As enfermidades, a loucura, os corpos em ruína abundam na obra de Mariana Enriquez. Não faltam cirurgias, cicatrizes, hipotermias, ataques epilépticos, membros fantasmas, enxaquecas aterrorizantes. Em Los peligros de fumar en la cama há um conto sobre uma garota apaixonada por um cardíaco. Em Nuestra parte de noche há personagens que dizem coisas como “o prazer da serra contra o osso esterno”. Na primeira juventude, Mariana leu muita “literatura da aids” (Hervé Guibert, Cyril Collard, Larry Kramer, David Wojnarowicz e também a argentina Marta Dillon, ativista do movimento Ni una menos e autora de Vivir con vírus: Relatos de la vida cotidiana) e foi marcada por uma certa escrita sobre o corpo como máquina que falha, a doença como invasão.

— Me interessam os corpos diferentes, que passam pela vida de modo diferente. Me surpreende que suas experiências sensíveis raras vezes apareçam na ficção — embora apareçam com frequência na autoficção, em diários e crônicas —, pois há muita gente com doenças e condições que percebem as coisas e estão no mundo de modo distinto. A saúde também é um estado e, em geral, temporário. O apagamento da doença é muito particular, porque é um exagero da negação do corpo e sua sensibilidade: a maioria de nós temos condições ou doenças que são determinantes na vida.
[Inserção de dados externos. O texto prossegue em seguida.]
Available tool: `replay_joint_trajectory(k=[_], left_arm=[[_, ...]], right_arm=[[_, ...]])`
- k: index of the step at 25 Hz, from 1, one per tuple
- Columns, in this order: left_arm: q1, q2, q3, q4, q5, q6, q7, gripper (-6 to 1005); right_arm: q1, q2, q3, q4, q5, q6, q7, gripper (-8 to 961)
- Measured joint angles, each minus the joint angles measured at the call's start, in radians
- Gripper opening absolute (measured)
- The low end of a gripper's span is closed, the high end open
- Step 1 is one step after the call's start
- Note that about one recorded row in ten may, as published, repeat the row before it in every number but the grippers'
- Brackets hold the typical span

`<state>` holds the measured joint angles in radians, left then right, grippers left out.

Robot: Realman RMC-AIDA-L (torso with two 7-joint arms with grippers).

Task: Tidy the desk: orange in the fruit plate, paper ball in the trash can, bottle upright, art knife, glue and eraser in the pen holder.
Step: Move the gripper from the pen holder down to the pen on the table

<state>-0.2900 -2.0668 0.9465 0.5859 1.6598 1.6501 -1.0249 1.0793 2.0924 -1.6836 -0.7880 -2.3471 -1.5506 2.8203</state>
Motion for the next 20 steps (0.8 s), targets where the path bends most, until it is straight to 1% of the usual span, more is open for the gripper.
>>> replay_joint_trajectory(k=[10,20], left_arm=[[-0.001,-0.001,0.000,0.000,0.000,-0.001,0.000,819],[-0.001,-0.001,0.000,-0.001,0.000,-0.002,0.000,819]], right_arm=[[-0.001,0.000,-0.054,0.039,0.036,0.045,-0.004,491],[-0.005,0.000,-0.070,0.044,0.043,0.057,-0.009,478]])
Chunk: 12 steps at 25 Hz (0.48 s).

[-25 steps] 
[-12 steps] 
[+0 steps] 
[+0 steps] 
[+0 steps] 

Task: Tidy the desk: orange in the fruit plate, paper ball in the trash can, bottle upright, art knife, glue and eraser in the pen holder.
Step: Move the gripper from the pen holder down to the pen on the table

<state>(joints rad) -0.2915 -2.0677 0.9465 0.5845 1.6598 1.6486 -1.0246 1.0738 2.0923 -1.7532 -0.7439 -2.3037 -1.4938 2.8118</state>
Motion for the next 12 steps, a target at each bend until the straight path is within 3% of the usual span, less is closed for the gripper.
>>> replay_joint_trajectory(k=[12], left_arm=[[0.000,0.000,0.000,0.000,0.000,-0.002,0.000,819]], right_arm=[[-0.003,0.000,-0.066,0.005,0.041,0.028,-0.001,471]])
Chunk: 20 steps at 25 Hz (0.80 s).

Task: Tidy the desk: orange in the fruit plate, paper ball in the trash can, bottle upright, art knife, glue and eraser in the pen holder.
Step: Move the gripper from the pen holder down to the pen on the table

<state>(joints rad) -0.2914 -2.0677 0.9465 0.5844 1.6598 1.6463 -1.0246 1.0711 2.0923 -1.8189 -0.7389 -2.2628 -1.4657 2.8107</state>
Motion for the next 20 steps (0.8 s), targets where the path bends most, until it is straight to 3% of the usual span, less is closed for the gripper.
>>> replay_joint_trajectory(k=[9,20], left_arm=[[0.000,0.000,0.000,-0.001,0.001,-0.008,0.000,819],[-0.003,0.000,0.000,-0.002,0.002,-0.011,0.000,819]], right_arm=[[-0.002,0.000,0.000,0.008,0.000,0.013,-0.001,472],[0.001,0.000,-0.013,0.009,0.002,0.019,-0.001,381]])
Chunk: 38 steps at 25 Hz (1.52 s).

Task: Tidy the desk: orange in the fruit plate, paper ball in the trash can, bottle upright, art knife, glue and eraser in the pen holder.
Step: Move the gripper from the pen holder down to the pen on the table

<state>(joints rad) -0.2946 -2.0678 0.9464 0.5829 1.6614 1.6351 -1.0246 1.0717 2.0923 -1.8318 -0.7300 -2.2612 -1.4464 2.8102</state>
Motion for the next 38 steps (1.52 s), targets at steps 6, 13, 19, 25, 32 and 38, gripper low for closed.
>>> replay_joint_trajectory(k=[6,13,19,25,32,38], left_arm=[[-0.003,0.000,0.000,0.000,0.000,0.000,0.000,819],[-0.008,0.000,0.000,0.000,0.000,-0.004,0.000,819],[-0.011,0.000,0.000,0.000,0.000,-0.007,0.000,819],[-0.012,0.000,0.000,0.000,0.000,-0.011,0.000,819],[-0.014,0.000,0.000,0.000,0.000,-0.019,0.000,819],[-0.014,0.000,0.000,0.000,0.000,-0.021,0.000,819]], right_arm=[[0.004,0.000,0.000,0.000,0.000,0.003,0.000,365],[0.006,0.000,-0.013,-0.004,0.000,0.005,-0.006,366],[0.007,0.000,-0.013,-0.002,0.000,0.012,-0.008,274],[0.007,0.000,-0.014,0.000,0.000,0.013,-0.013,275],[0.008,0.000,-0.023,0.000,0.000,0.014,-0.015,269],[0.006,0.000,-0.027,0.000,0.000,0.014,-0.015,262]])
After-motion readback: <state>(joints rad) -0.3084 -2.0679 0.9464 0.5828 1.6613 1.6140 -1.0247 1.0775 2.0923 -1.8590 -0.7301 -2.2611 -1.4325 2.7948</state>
Me interessa a vulnerabilidade do corpo em geral e os efeitos de “anormalidade” provocados pelas doenças, pelas drogas, pela violência e as sequelas da violência. Um corpo enfermo está muito presente, exige atenção e cuidado e tratamento.

No fim das contas, Nuestra parte de noche é um romance sobre o problema da morte e o desejo vampírico da eternidade. Eis a força motriz da Ordem e de seus membros. “A escuridão havia ditado como perpetuar a consciência: devíamos trasladá-la de um corpo a outro. Transmigrar, diriam em outras tradições […] Era um método repulsivo, porque significava apropriar-se de outra vida, de outra identidade”, explica Rosário, no seu capítulo em primeira pessoa. Escrever não seria outro modo de se apropriar de outras vidas, de continuar indefinidamente, como querem os personagens deste livro?

— Não. A morte é o fim. Não me interessa o que acontecerá com meus livros depois de morta. Também não penso em “continuar”, pois não sou eu que continuo, mas esses textos que um dia escrevi e já não me pertencem. Precisamente o desejo dos membros da Ordem, de transladar a consciência a um corpo e manter a vida, me parece bastante razoável! Não entendo o consolo, para chamá-lo de alguma forma, de continuar na obra sem que a consciência dessa continuidade esteja presente.

O júri do 37º Prêmio Herralde definiu Nuestra parte de noche como “um romance total”, pertencente à estirpe das obras ambiciosas, que incluem O jogo da Amarelinha, de Cortázar, e 2666, de Bolaño. É como se Enriquez fechasse um ciclo de 25 anos em sua produção literária ao enfileirar fetiches e fantasmas pessoais, como num museu da barbárie humana. A intensidade insondável do mundo adolescente, casas malditas que devoram gente, os vícios e ruínas do corpo, as atrocidades da ditadura e o horror econômico da hiperinflação argentina. Tudo está lá. E também David Bowie, Suede, poetas mortos antes dos trinta e altas doses de putaria. Mas ninguém duvida que a mestra do gótico argentino contemporâneo continuará perseguindo estas sombras, como a serpente que se contorce num eterno círculo maligno. “Imagino que algumas coisas voltarão reformuladas ou insistirei nelas, e novas obsessões irão surgir. Felizmente tenho muitas”.